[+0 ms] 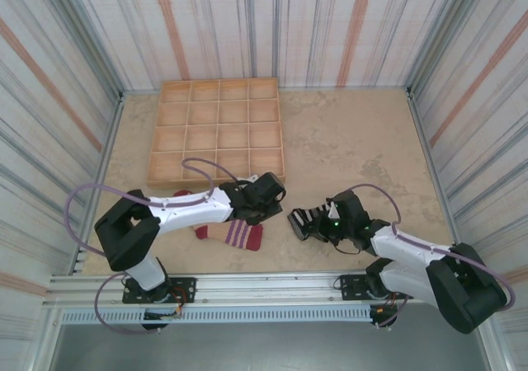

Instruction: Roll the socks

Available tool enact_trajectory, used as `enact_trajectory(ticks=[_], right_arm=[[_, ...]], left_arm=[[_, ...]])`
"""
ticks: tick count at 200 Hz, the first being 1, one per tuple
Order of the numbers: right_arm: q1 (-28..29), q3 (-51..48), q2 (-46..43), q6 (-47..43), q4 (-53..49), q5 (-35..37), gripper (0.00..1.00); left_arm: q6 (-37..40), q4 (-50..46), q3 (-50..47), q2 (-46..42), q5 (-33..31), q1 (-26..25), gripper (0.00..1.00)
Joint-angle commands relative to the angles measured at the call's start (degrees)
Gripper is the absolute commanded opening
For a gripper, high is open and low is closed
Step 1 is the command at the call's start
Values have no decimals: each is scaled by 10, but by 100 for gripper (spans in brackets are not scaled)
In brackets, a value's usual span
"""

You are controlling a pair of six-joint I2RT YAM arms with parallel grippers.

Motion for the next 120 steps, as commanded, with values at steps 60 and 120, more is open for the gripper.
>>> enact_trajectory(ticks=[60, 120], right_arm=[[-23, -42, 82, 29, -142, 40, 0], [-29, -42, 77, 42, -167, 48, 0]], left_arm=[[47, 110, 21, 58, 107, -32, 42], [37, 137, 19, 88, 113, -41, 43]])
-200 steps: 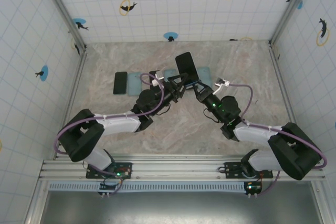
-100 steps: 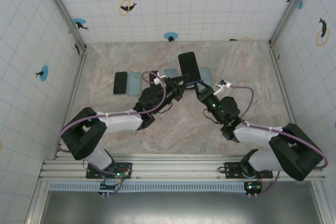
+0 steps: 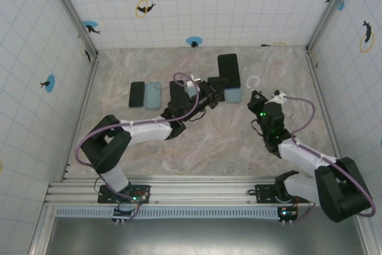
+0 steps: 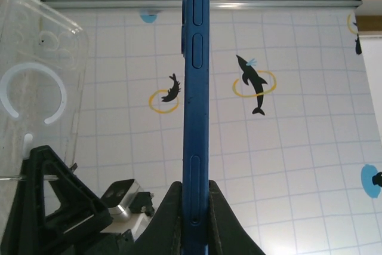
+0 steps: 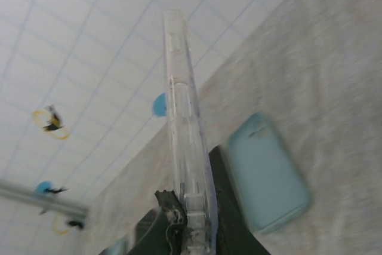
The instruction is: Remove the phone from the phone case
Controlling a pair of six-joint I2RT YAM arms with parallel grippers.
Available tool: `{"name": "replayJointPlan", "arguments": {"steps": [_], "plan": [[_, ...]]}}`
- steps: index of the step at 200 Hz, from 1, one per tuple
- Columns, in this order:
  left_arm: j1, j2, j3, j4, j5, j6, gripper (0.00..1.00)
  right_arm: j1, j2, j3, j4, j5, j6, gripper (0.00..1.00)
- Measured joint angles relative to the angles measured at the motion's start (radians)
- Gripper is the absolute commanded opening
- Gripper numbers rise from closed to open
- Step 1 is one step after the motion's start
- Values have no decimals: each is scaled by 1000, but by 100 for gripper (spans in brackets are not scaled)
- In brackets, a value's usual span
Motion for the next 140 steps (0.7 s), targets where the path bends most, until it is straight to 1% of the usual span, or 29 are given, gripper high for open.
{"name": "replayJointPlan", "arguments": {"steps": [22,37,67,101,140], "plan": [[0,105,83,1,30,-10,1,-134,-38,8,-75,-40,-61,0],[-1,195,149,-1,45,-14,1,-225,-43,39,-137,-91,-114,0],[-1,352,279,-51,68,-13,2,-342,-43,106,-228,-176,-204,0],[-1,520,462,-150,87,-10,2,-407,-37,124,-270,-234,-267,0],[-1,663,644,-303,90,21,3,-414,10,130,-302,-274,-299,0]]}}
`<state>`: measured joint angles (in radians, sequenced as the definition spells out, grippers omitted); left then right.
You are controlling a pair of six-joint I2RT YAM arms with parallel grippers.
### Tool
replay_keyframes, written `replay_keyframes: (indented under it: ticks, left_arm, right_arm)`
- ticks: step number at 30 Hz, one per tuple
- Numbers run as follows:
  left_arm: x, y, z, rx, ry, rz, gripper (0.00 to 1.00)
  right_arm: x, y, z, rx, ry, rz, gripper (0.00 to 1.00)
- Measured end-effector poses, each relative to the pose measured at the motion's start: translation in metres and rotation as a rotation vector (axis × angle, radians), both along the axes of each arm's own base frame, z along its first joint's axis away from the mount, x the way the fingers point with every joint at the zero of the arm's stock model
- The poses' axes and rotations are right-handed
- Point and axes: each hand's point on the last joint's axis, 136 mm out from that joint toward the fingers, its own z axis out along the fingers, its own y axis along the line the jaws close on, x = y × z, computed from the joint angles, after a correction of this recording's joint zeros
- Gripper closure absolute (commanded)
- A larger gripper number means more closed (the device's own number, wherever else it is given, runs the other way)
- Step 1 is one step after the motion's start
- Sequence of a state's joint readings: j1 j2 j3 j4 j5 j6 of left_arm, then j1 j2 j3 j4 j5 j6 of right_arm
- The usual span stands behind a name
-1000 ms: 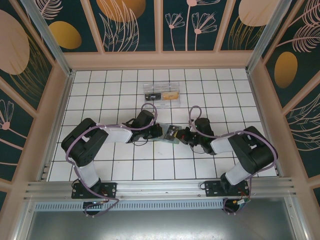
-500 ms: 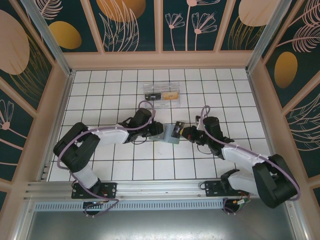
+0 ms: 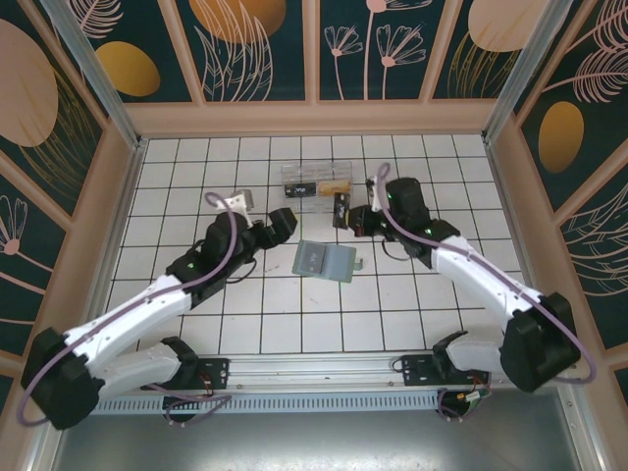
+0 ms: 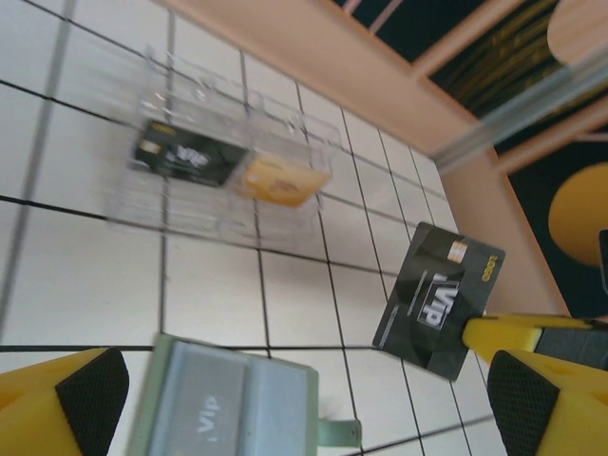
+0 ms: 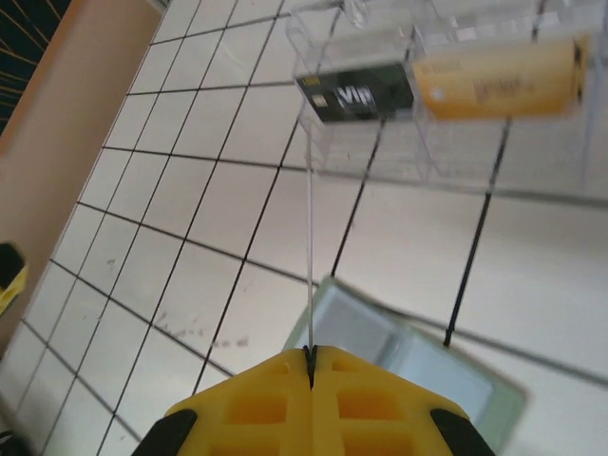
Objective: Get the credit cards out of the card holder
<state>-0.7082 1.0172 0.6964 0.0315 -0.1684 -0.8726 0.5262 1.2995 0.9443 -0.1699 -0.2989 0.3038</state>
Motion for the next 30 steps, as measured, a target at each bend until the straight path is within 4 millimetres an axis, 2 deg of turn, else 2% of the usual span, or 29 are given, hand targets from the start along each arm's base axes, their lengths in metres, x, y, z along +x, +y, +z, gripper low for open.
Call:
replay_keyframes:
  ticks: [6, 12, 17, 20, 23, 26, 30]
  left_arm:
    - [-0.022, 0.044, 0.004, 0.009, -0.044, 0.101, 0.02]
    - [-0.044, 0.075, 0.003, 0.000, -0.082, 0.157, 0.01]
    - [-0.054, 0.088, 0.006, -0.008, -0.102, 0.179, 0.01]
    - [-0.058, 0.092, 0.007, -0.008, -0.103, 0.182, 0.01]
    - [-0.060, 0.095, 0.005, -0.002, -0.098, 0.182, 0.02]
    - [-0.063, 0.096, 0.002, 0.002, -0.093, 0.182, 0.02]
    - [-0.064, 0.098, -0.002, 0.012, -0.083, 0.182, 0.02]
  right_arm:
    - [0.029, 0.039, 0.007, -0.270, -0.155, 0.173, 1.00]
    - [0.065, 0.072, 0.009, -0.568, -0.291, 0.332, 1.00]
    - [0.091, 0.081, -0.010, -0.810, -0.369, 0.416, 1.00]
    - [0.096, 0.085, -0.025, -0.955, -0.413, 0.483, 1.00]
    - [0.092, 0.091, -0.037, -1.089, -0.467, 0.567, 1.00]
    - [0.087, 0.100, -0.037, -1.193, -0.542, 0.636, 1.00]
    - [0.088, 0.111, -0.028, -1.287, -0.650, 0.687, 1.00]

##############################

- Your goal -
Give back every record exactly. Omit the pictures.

- Task result -
[+0 ms] 

Instruction: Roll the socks

Available tool enact_trajectory, used as `enact_trajectory(ticks=[_], right_arm=[[_, ...]], left_arm=[[_, ...]])`
"""
ticks: tick count at 200 Hz, the first being 1, one per tuple
Order of the numbers: right_arm: q1 (-28..29), q3 (-51..48), q2 (-46..43), q6 (-47..43), q4 (-53..49), q5 (-35..37), gripper (0.00..1.00); left_arm: q6 (-37..40), q4 (-50..46), q3 (-50..47), q2 (-46..42), q5 (-33..31), q1 (-26..25), gripper (0.00..1.00)
Joint-angle commands relative to the angles measured at the call's start (degrees)
Gripper is the absolute commanded opening
For a gripper, high is open and low is closed
Step 1 is the command at the call's start
Values have no decimals: each is scaled by 10, but by 100 for gripper (spans in brackets are not scaled)
In brackets, a value's usual span
"""

You are controlling a pair of six-joint I2RT YAM arms with parallel grippers.

Motion for the next 120 steps, as commanded, with values at steps 60 and 120, more is open for the gripper.
>>> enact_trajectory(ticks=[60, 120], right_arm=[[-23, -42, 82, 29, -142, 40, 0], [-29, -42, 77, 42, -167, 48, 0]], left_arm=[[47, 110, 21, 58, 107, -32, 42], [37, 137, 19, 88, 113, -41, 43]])
-200 steps: 
-100 steps: 
+0 steps: 
+0 steps: 
+0 steps: 
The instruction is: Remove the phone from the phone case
Controlling a pair of six-joint I2RT YAM arms with parallel grippers.
Available tool: `{"name": "replayJointPlan", "arguments": {"steps": [_], "plan": [[_, ...]]}}`
- steps: index of the step at 200 Hz, from 1, one per tuple
- Columns, in this order:
  left_arm: j1, j2, j3, j4, j5, j6, gripper (0.00..1.00)
  right_arm: j1, j2, j3, j4, j5, j6, gripper (0.00..1.00)
- Measured joint angles relative to the angles measured at the motion's start (radians)
- Gripper is the absolute commanded opening
- Gripper numbers rise from closed to open
- Step 1 is one step after the motion's start
- Values have no decimals: each is scaled by 1000, but by 100 for gripper (spans in brackets are not scaled)
- In brackets, a value's usual span
Motion for the next 140 steps (0.7 s), targets where the path bends most, until it is straight to 1% of the usual span, or 29 are given, gripper high for open.
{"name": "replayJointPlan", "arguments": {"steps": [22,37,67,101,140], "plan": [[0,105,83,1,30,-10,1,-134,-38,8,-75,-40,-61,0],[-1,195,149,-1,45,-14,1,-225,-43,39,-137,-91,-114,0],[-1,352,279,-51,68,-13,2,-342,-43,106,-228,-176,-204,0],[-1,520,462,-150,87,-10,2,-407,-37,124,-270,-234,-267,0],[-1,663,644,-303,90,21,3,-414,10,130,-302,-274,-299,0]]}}
`<state>`: measured joint angles (in radians, sequenced as the definition spells out, grippers omitted); left then right.
You are controlling a pair of six-joint I2RT YAM arms with parallel grippers.
### Tool
replay_keyframes, written `replay_keyframes: (indented under it: ticks, left_arm, right_arm)`
- ticks: step number at 30 Hz, one per tuple
- Numbers run as follows:
  left_arm: x, y, z, rx, ry, rz, gripper (0.00 to 1.00)
  right_arm: x, y, z, rx, ry, rz, gripper (0.00 to 1.00)
- Measured end-effector poses, each relative to the pose measured at the motion's start: translation in metres and rotation as a rotation vector (axis × angle, radians), both along the axes of each arm's own base frame, z along its first joint's axis away from the mount, x the way the fingers point with every joint at the zero of the arm's stock model
- The poses' axes and rotations are right-handed
- Point and axes: each hand's point on the last joint's axis, 136 mm out from that joint toward the fingers, its own z axis out along the fingers, its own y axis along the line the jaws close on, x = y × z, computed from the joint angles, after a correction of this recording's joint zeros
- Gripper closure absolute (commanded)
- A larger gripper number means more closed (the device's own number, wherever else it is given, runs the other way)
- Step 1 is one step after the motion's start
- Sequence of a state's joint readings: j1 j2 j3 j4 j5 j6 of left_arm, then j1 j2 j3 j4 j5 j6 of right_arm
- The usual span stands behind a name
-1000 ms: 
-500 ms: 
+0 ms: 
+0 ms: 
+0 ms: 
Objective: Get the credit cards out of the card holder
<state>-0.7082 1.0172 0.6964 0.0315 -0.1684 -0.8726 0.5262 1.2995 0.9443 -0.1699 -0.2989 0.3038</state>
Motion for the next 30 steps, as measured, a target at each bend until the straight path is within 4 millimetres an axis, 2 deg of turn, else 2% of the usual span, or 29 are given, hand targets from the start along each arm's base axes, their lengths in metres, x, y, z along +x, +y, +z, gripper low for open.
Call:
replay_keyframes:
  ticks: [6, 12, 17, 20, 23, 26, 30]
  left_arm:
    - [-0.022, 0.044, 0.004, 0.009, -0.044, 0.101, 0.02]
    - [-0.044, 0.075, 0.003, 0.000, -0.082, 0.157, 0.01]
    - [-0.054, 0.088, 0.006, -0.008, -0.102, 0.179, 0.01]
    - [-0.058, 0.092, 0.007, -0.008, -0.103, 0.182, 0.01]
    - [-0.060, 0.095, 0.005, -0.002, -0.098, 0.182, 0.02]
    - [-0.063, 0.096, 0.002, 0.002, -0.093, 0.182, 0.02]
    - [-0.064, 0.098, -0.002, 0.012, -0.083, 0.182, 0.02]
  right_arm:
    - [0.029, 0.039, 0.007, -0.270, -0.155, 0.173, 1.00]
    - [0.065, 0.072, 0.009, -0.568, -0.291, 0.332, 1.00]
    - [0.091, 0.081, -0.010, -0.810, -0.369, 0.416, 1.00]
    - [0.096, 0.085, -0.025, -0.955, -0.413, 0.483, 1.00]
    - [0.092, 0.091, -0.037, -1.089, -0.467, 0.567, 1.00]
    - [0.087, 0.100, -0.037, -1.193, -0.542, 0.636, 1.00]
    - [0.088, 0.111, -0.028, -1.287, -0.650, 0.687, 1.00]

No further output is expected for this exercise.